Speaking of the weather, there’s a live webcam of the Mount Monadnock viewed from Franklin Pierce University in Rindge, NH. Be wary though, this webcam takes its video from approximately 6-7 miles away from the base of the mountain.
This means that the weather readings don’t necessarily apply to current conditions of Mount Monadnock. If you want to find out the weather before you go, you can call the park directly at (603) 532-8862.
Monadnock State Park is open year-round for all activities, such as cross-country skiing and camping. From May to late October, you can camp out at the Gilson Campground within the state park.
Picking the White Dot Trail
After much time looking at the mountain’s topography, we decided to complete one of the steepest trails, since we thought it was be faster and more challenging than the others. We set off onto a dirt trail, which for a half mile remained a somewhat easy trail, until the rocks came.
Monadnock has many huge boulders and rocks that take up the entire trail; they require you to crawl and climb on your hands and feet to get up. It wasn’t easy work, but each time we stopped to pause and drink some water we found new strength to keep going.
After hours of climbing this mountain, we thought we had the end in sight. We did not. Once we broke out of the forest of trees and could see the peak of the mountain, we thought it was getting closer and closer than it really was.
It took us several hours to actually reach the peak of Monadnock. It was a difficult journey that involved every ounce of effort along the way.
Reaching the Peak
The last leg up to the top was one of the hardest. We had been hiking all morning with new terrain from dirt to scaling rocks to crawling up boulders.
At this point, we also saw the rock piles. They were along the trail once we left the tree line and were walking on rock beneath our feet. Most of these rock piles were taller than me and reached up to the sky.

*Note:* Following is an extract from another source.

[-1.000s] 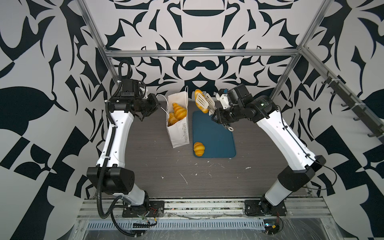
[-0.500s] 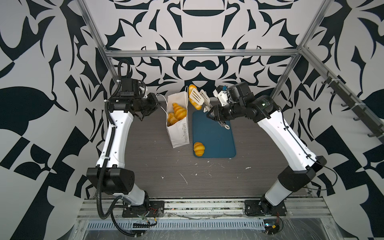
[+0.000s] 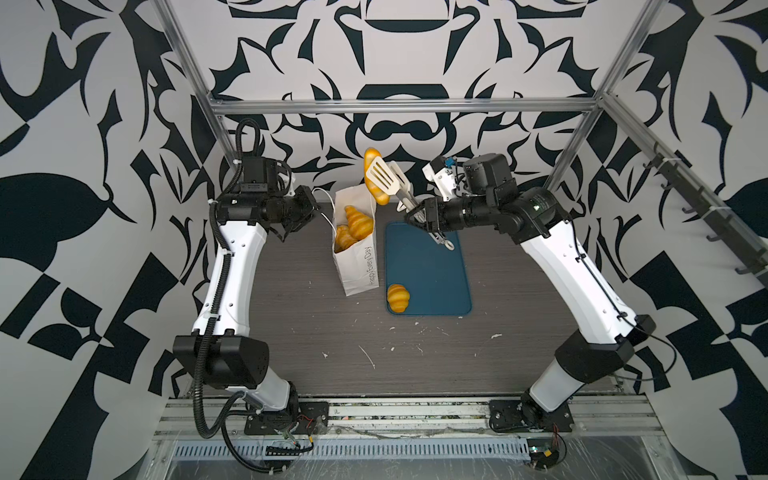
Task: Place the fake bread into the paper bag
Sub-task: 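Carry the croissant in the tongs over the bag opening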
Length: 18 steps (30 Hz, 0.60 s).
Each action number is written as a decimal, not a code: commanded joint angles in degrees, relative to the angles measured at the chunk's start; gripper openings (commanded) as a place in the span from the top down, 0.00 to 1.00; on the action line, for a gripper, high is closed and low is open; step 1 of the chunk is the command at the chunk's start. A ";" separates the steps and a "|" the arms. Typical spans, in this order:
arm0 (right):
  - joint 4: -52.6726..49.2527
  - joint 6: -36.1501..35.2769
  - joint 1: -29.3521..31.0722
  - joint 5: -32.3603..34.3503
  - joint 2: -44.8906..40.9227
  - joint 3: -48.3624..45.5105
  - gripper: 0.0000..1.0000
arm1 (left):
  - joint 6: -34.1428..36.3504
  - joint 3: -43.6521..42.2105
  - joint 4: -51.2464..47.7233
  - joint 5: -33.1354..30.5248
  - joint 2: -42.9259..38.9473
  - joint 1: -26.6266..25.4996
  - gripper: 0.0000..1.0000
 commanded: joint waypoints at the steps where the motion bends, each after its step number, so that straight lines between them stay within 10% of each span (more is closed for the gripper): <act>1: 4.83 -0.27 1.14 -2.77 0.98 4.21 0.59 | 0.09 1.41 -1.82 0.05 0.38 0.24 1.00; 18: 4.52 0.14 3.21 -5.73 7.74 7.54 0.59 | 0.27 2.00 -2.13 -0.11 0.76 0.24 1.00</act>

We climbed and heaved until, finally, we reached the top. Before me was a rich green forests and a vibrant blue sky with swirling, creamy white clouds.
We sat down together and had a victory lunch, listening to the wind and taking in the stunning, crisp view.
If you’re going to hike to the top, I certainly recommend a sweatshirt. You won’t want it on your way up on a hot day, but once you reach the peak, you are exposed to cold winds and you’ll regret it if you forget your warm gear.
Very Tired and Very Proud
After much time at the top, we eventually remembered we had to leave and make our way down the mountain. This is where you have to be most cautious; most hikers injure themselves on the way down mountains, when you’re tired and you can quickly fall.
We certainly wanted to be careful – we had no cell service on our hike and there would be no way for a rescue helicopter to land.
We all made it down the mountain together, exhausted from the day and a little scraped up, but completely glowing from the accomplishment. We had made it to the summit and it was not easy; we took many breaks and had to motivate each other along the way to keep going.
Monadnock, also known as the Grand Monadnock, is the most prominent mountain in southern New Hampshire and one of the most frequently climbed mountains in the world. In 1987, it was declared a National Landmark.
The word Monadnock originates from the Abnacki Native American word for “mountain that stands alone.” The term is now a standard geological term for any singular mountain that rises above the surrounding plain.
The mountain reaches up to 3,516 feet tall and it’s surrounded by thousands of acres of protected highlands. It’s known for providing inspiration to writers like Henry David Thoreau, Ralph Waldo Emerson, Mark Twain, and Abbott Thayer.